In the data that follows, find the line with "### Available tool"; transcribe it, every later line up to the one with "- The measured", and that line as well, exactly and with no others.

§ **Collected data**
====
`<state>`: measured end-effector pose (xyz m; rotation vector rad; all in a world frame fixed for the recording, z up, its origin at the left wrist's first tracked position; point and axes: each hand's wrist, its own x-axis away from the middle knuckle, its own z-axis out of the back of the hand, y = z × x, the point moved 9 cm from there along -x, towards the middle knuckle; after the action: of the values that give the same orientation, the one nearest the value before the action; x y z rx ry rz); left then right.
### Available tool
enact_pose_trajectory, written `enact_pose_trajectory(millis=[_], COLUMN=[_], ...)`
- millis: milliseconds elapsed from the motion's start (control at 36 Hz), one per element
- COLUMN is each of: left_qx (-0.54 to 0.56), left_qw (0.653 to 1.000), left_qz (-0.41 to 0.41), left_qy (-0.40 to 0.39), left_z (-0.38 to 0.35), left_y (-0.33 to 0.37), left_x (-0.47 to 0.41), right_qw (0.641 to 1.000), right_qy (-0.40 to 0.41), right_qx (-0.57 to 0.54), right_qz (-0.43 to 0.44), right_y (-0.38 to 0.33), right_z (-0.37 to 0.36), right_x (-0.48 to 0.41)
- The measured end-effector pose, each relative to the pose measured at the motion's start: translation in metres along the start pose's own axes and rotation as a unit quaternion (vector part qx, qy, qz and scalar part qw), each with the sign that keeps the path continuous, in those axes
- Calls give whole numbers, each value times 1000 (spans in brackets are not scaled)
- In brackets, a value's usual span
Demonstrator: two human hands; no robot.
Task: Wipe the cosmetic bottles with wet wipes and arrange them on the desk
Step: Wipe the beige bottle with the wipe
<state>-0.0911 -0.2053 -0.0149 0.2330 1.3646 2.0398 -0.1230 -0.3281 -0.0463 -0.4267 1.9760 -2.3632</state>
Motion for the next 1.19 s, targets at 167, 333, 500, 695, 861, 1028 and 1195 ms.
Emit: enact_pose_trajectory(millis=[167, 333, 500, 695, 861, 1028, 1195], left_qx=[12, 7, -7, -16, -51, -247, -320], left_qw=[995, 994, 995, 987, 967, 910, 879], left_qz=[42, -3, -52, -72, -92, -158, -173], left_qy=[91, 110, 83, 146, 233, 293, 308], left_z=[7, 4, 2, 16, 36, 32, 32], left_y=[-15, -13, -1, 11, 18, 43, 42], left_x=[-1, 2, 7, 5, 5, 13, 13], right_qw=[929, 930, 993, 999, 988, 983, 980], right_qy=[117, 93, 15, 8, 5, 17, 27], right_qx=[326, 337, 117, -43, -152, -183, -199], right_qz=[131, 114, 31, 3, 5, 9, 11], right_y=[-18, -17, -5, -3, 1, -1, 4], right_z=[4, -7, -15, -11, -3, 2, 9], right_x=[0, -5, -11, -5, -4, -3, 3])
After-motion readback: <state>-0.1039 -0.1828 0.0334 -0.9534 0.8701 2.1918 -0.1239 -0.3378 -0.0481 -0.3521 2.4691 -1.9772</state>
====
§ **Answer space**
### Available tool
enact_pose_trajectory, written `enact_pose_trajectory(millis=[_], COLUMN=[_], ...)`
- millis: milliseconds elapsed from the motion's start (control at 36 Hz), one per element
- COLUMN is each of: left_qx (-0.54 to 0.56), left_qw (0.653 to 1.000), left_qz (-0.41 to 0.41), left_qy (-0.40 to 0.39), left_z (-0.38 to 0.35), left_y (-0.33 to 0.37), left_x (-0.47 to 0.41), right_qw (0.641 to 1.000), right_qy (-0.40 to 0.41), right_qx (-0.57 to 0.54), right_qz (-0.43 to 0.44), right_y (-0.38 to 0.33), right_z (-0.37 to 0.36), right_x (-0.48 to 0.41)
- The measured end-effector pose, each relative to the pose measured at the motion's start: translation in metres along the start pose's own axes and rotation as a unit quaternion (vector part qx, qy, qz and scalar part qw), each with the sign that keeps the path continuous, in those axes

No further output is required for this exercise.